#### [Exercise goal]
Every record below is to be retyped exactly, with the pictures left out.

——————

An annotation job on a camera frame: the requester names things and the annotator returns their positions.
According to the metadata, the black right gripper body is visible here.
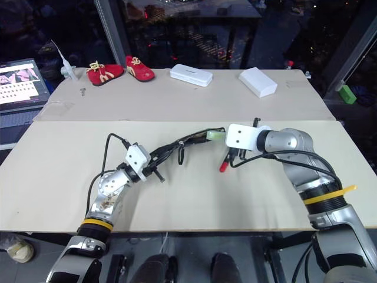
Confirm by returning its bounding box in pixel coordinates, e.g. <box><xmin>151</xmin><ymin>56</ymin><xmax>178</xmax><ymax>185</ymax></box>
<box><xmin>227</xmin><ymin>146</ymin><xmax>252</xmax><ymax>162</ymax></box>

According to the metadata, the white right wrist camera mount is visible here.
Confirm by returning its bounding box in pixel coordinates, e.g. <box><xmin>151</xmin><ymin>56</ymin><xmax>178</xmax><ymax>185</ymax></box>
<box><xmin>224</xmin><ymin>123</ymin><xmax>272</xmax><ymax>153</ymax></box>

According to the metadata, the yellow cable tie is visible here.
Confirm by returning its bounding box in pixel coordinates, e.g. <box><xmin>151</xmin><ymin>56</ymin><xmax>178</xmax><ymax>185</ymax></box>
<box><xmin>303</xmin><ymin>185</ymin><xmax>358</xmax><ymax>206</ymax></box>

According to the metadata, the beige crumpled bag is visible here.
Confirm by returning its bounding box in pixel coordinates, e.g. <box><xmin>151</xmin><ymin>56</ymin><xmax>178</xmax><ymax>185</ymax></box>
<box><xmin>5</xmin><ymin>238</ymin><xmax>35</xmax><ymax>264</ymax></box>

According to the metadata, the red shoe with yellow laces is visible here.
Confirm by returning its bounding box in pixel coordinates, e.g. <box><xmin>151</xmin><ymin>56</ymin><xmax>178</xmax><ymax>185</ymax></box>
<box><xmin>125</xmin><ymin>55</ymin><xmax>156</xmax><ymax>84</ymax></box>
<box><xmin>86</xmin><ymin>61</ymin><xmax>125</xmax><ymax>87</ymax></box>

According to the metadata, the pale green highlighter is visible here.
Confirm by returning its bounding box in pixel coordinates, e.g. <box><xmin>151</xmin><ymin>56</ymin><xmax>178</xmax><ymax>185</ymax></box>
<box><xmin>206</xmin><ymin>130</ymin><xmax>227</xmax><ymax>143</ymax></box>

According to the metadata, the grey metal pillar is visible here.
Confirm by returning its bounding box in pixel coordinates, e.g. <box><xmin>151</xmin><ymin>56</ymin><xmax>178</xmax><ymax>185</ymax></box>
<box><xmin>93</xmin><ymin>0</ymin><xmax>131</xmax><ymax>71</ymax></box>

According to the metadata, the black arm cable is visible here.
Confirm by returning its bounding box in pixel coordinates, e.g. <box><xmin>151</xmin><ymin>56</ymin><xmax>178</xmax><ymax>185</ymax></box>
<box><xmin>229</xmin><ymin>150</ymin><xmax>345</xmax><ymax>191</ymax></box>
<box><xmin>87</xmin><ymin>133</ymin><xmax>132</xmax><ymax>213</ymax></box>

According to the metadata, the red marker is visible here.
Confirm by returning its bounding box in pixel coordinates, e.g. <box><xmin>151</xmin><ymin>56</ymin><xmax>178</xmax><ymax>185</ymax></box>
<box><xmin>219</xmin><ymin>150</ymin><xmax>234</xmax><ymax>173</ymax></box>

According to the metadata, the green block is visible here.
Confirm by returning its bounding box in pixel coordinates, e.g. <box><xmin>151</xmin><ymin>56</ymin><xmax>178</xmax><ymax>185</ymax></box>
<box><xmin>338</xmin><ymin>84</ymin><xmax>358</xmax><ymax>105</ymax></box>

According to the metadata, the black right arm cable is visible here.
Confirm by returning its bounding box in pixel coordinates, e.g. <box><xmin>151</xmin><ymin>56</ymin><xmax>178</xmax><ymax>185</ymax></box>
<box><xmin>229</xmin><ymin>150</ymin><xmax>345</xmax><ymax>191</ymax></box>

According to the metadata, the laptop with lit screen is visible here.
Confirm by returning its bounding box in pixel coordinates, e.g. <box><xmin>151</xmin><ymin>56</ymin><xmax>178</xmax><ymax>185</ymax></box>
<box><xmin>0</xmin><ymin>58</ymin><xmax>50</xmax><ymax>114</ymax></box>

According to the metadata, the grey slanted metal post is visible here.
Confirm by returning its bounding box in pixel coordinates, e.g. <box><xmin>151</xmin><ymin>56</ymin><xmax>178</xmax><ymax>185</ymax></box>
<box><xmin>323</xmin><ymin>8</ymin><xmax>377</xmax><ymax>97</ymax></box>

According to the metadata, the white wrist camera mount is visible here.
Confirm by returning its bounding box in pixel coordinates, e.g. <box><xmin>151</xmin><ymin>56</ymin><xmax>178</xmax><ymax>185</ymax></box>
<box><xmin>125</xmin><ymin>143</ymin><xmax>152</xmax><ymax>182</ymax></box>
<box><xmin>224</xmin><ymin>123</ymin><xmax>272</xmax><ymax>153</ymax></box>

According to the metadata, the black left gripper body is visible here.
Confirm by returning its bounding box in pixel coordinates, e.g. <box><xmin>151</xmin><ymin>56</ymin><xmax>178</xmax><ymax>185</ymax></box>
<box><xmin>142</xmin><ymin>160</ymin><xmax>166</xmax><ymax>183</ymax></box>

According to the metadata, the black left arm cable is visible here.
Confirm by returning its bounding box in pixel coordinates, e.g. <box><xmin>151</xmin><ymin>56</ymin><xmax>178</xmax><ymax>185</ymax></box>
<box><xmin>87</xmin><ymin>133</ymin><xmax>132</xmax><ymax>213</ymax></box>

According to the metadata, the white rectangular box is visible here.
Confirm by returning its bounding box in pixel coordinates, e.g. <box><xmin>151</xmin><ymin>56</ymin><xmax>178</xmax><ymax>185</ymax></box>
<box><xmin>238</xmin><ymin>67</ymin><xmax>279</xmax><ymax>98</ymax></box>

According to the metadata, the white rounded flat case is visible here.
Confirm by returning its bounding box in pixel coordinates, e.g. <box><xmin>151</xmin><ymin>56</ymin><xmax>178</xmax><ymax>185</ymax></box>
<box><xmin>169</xmin><ymin>63</ymin><xmax>214</xmax><ymax>88</ymax></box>

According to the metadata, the clear tape strip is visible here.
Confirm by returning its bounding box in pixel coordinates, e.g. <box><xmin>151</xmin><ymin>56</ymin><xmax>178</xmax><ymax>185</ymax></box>
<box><xmin>47</xmin><ymin>99</ymin><xmax>75</xmax><ymax>116</ymax></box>

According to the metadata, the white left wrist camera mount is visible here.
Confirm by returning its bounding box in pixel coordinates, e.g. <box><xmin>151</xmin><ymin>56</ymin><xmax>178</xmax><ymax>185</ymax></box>
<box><xmin>125</xmin><ymin>143</ymin><xmax>152</xmax><ymax>182</ymax></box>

——————

#### [Answer to this task]
An annotation job on a camera frame: the requester names things and the annotator returns their positions.
According to the metadata, the black right gripper body is visible here.
Confirm by returning its bounding box in pixel coordinates, e.g. <box><xmin>151</xmin><ymin>56</ymin><xmax>178</xmax><ymax>185</ymax></box>
<box><xmin>227</xmin><ymin>146</ymin><xmax>252</xmax><ymax>162</ymax></box>

According to the metadata, the white right wrist camera mount is visible here.
Confirm by returning its bounding box in pixel coordinates, e.g. <box><xmin>151</xmin><ymin>56</ymin><xmax>178</xmax><ymax>185</ymax></box>
<box><xmin>224</xmin><ymin>123</ymin><xmax>272</xmax><ymax>153</ymax></box>

According to the metadata, the yellow cable tie is visible here.
Confirm by returning its bounding box in pixel coordinates, e.g. <box><xmin>151</xmin><ymin>56</ymin><xmax>178</xmax><ymax>185</ymax></box>
<box><xmin>303</xmin><ymin>185</ymin><xmax>358</xmax><ymax>206</ymax></box>

According to the metadata, the beige crumpled bag is visible here.
Confirm by returning its bounding box in pixel coordinates, e.g. <box><xmin>151</xmin><ymin>56</ymin><xmax>178</xmax><ymax>185</ymax></box>
<box><xmin>5</xmin><ymin>238</ymin><xmax>35</xmax><ymax>264</ymax></box>

According to the metadata, the red shoe with yellow laces is visible here.
Confirm by returning its bounding box in pixel coordinates, e.g. <box><xmin>151</xmin><ymin>56</ymin><xmax>178</xmax><ymax>185</ymax></box>
<box><xmin>125</xmin><ymin>55</ymin><xmax>156</xmax><ymax>84</ymax></box>
<box><xmin>86</xmin><ymin>61</ymin><xmax>125</xmax><ymax>87</ymax></box>

According to the metadata, the pale green highlighter is visible here.
Confirm by returning its bounding box in pixel coordinates, e.g. <box><xmin>151</xmin><ymin>56</ymin><xmax>178</xmax><ymax>185</ymax></box>
<box><xmin>206</xmin><ymin>130</ymin><xmax>227</xmax><ymax>143</ymax></box>

According to the metadata, the grey metal pillar is visible here.
Confirm by returning its bounding box in pixel coordinates, e.g. <box><xmin>151</xmin><ymin>56</ymin><xmax>178</xmax><ymax>185</ymax></box>
<box><xmin>93</xmin><ymin>0</ymin><xmax>131</xmax><ymax>71</ymax></box>

According to the metadata, the black arm cable is visible here.
Confirm by returning its bounding box in pixel coordinates, e.g. <box><xmin>151</xmin><ymin>56</ymin><xmax>178</xmax><ymax>185</ymax></box>
<box><xmin>229</xmin><ymin>150</ymin><xmax>345</xmax><ymax>191</ymax></box>
<box><xmin>87</xmin><ymin>133</ymin><xmax>132</xmax><ymax>213</ymax></box>

According to the metadata, the red marker is visible here.
Confirm by returning its bounding box in pixel coordinates, e.g. <box><xmin>151</xmin><ymin>56</ymin><xmax>178</xmax><ymax>185</ymax></box>
<box><xmin>219</xmin><ymin>150</ymin><xmax>234</xmax><ymax>173</ymax></box>

According to the metadata, the green block is visible here.
Confirm by returning its bounding box in pixel coordinates, e.g. <box><xmin>151</xmin><ymin>56</ymin><xmax>178</xmax><ymax>185</ymax></box>
<box><xmin>338</xmin><ymin>84</ymin><xmax>358</xmax><ymax>105</ymax></box>

According to the metadata, the black right arm cable is visible here.
Confirm by returning its bounding box in pixel coordinates, e.g. <box><xmin>151</xmin><ymin>56</ymin><xmax>178</xmax><ymax>185</ymax></box>
<box><xmin>229</xmin><ymin>150</ymin><xmax>345</xmax><ymax>191</ymax></box>

According to the metadata, the laptop with lit screen is visible here.
Confirm by returning its bounding box in pixel coordinates, e.g. <box><xmin>151</xmin><ymin>56</ymin><xmax>178</xmax><ymax>185</ymax></box>
<box><xmin>0</xmin><ymin>58</ymin><xmax>50</xmax><ymax>114</ymax></box>

According to the metadata, the grey slanted metal post is visible here.
Confirm by returning its bounding box in pixel coordinates, e.g. <box><xmin>151</xmin><ymin>56</ymin><xmax>178</xmax><ymax>185</ymax></box>
<box><xmin>323</xmin><ymin>8</ymin><xmax>377</xmax><ymax>97</ymax></box>

According to the metadata, the white wrist camera mount is visible here.
Confirm by returning its bounding box in pixel coordinates, e.g. <box><xmin>151</xmin><ymin>56</ymin><xmax>178</xmax><ymax>185</ymax></box>
<box><xmin>125</xmin><ymin>143</ymin><xmax>152</xmax><ymax>182</ymax></box>
<box><xmin>224</xmin><ymin>123</ymin><xmax>272</xmax><ymax>153</ymax></box>

According to the metadata, the black left gripper body is visible here.
Confirm by returning its bounding box in pixel coordinates, e.g. <box><xmin>151</xmin><ymin>56</ymin><xmax>178</xmax><ymax>185</ymax></box>
<box><xmin>142</xmin><ymin>160</ymin><xmax>166</xmax><ymax>183</ymax></box>

According to the metadata, the black left arm cable is visible here.
Confirm by returning its bounding box in pixel coordinates, e.g. <box><xmin>151</xmin><ymin>56</ymin><xmax>178</xmax><ymax>185</ymax></box>
<box><xmin>87</xmin><ymin>133</ymin><xmax>132</xmax><ymax>213</ymax></box>

According to the metadata, the white rectangular box is visible here.
Confirm by returning its bounding box in pixel coordinates, e.g. <box><xmin>151</xmin><ymin>56</ymin><xmax>178</xmax><ymax>185</ymax></box>
<box><xmin>238</xmin><ymin>67</ymin><xmax>279</xmax><ymax>98</ymax></box>

According to the metadata, the white rounded flat case is visible here.
Confirm by returning its bounding box in pixel coordinates, e.g. <box><xmin>151</xmin><ymin>56</ymin><xmax>178</xmax><ymax>185</ymax></box>
<box><xmin>169</xmin><ymin>63</ymin><xmax>214</xmax><ymax>88</ymax></box>

According to the metadata, the clear tape strip is visible here.
Confirm by returning its bounding box in pixel coordinates, e.g. <box><xmin>151</xmin><ymin>56</ymin><xmax>178</xmax><ymax>185</ymax></box>
<box><xmin>47</xmin><ymin>99</ymin><xmax>75</xmax><ymax>116</ymax></box>

According to the metadata, the white left wrist camera mount is visible here.
Confirm by returning its bounding box in pixel coordinates, e.g. <box><xmin>151</xmin><ymin>56</ymin><xmax>178</xmax><ymax>185</ymax></box>
<box><xmin>125</xmin><ymin>143</ymin><xmax>152</xmax><ymax>182</ymax></box>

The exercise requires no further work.